Nessun fatto straordinario e nessun miracolo clamoroso durante la vita, ma tutto cambiò dopo la morte di San Charbel. Qualche mese dopo la sua sepoltura, infatti, dalla tomba del monaco incominciarono a uscire strane luci. Venne allora riaperto il sarcofago ed il corpo di San Charbel apparve incorrotto e ricoperto di uno strano sudore misto a sangue. Intanto incominciarono a diffondersi le voci di guarigioni inspiegabili attribuite proprio all’ intercessione del monaco.

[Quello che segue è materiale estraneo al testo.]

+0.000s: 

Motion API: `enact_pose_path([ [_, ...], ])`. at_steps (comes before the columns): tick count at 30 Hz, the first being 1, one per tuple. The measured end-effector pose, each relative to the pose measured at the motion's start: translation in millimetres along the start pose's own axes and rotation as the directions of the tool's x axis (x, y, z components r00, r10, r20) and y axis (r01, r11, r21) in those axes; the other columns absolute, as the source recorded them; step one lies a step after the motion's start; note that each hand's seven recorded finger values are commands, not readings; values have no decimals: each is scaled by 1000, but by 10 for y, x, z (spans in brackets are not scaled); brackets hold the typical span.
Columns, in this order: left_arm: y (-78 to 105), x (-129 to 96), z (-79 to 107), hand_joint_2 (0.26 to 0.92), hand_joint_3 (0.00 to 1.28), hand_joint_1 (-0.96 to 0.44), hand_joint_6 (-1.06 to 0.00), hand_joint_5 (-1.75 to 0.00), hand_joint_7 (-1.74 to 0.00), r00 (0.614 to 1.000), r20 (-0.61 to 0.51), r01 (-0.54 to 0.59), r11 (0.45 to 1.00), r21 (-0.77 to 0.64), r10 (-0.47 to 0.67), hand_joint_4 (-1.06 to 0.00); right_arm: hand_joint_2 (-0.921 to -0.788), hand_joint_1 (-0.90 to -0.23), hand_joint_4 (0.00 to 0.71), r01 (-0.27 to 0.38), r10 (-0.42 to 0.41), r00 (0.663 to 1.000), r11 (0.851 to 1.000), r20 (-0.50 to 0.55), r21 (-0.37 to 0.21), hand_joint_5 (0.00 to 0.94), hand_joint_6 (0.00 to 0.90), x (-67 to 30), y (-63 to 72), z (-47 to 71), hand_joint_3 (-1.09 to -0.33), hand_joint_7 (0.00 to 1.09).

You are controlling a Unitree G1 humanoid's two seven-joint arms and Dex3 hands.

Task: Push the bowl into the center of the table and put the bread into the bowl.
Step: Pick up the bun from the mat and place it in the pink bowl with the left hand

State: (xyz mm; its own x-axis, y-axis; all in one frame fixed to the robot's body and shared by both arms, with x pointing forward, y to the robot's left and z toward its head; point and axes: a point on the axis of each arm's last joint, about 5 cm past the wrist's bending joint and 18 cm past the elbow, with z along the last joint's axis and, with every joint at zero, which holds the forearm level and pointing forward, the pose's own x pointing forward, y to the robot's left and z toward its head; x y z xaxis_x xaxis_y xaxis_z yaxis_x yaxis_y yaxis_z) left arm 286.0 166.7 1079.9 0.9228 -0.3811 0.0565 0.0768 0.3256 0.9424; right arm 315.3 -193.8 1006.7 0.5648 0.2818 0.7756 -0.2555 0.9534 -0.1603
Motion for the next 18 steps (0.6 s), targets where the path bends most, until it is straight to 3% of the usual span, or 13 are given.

Nel 1925 venne aperto il processo di canonizzazione e nel 1950 venne ancora riaperta la tomba. Una commissione di medici potè così verificare l’integrità del corpo e la persistenza del sudore misto a sangue rilevato già mezzo secolo prima. Charbel Makhlouf venne dichiarato Beato nel 1965 ed infine proclamato Santo il 9 ottobre 1977 durante il sinodo mondiale dei Vescovi. A convincere la Chiesa a fare questo passo furono soprattutto le guarigioni scientificamente inspiegabili attribuite

al grande mistico. Nel processo di canonizzazione ne vengono citate tre: la guarigione miracolosa e istantanea da un’ulcera maligna di Suor Maria Abel Kamari il 12 luglio 1950, il recupero della vista di un cieco, certo Iskandar Obeid, avvenuto mentre il fedele stava pregando sulla tomba del futuro Santo nel 1937 e la guarigione da un cancro alla gola in fase terminale di Myriam Aouad avvenuta invece nel 1967. In realtà però presso l’apposito registro del monastero di Annaya sono ormai raccolti i racconti di centinaia di guarigioni inspiegabili secondo la scienza medica. Non solo racconti di libanesi; ovunque nel mondo venga conosciuta la fama di San Charbel lì si verificano miracoli, persino recentemente in Messico e in Russia. Non a caso proprio dalla Russia è giunta in Libano negli anni ’80 una commissione di scienziati per effettuare studi sulla tomba del Santo. Ad essere miracolati non sono solo cristiani, ma anche musulmani e drusi. E’ nota la storia di una giovane drusa libanese a cui negli anni ’50 crebbe una gamba (originalmente più corta dell’altra di cinque o sei centimetri) dopo che sulla stessa venne posto del fango formato da acqua benedetta e terra raccolta attorno alla tomba di San Charbel. Il fatto venne testimoniato con una dichiarazione giurata dagli stessi notabili drusi del villaggio.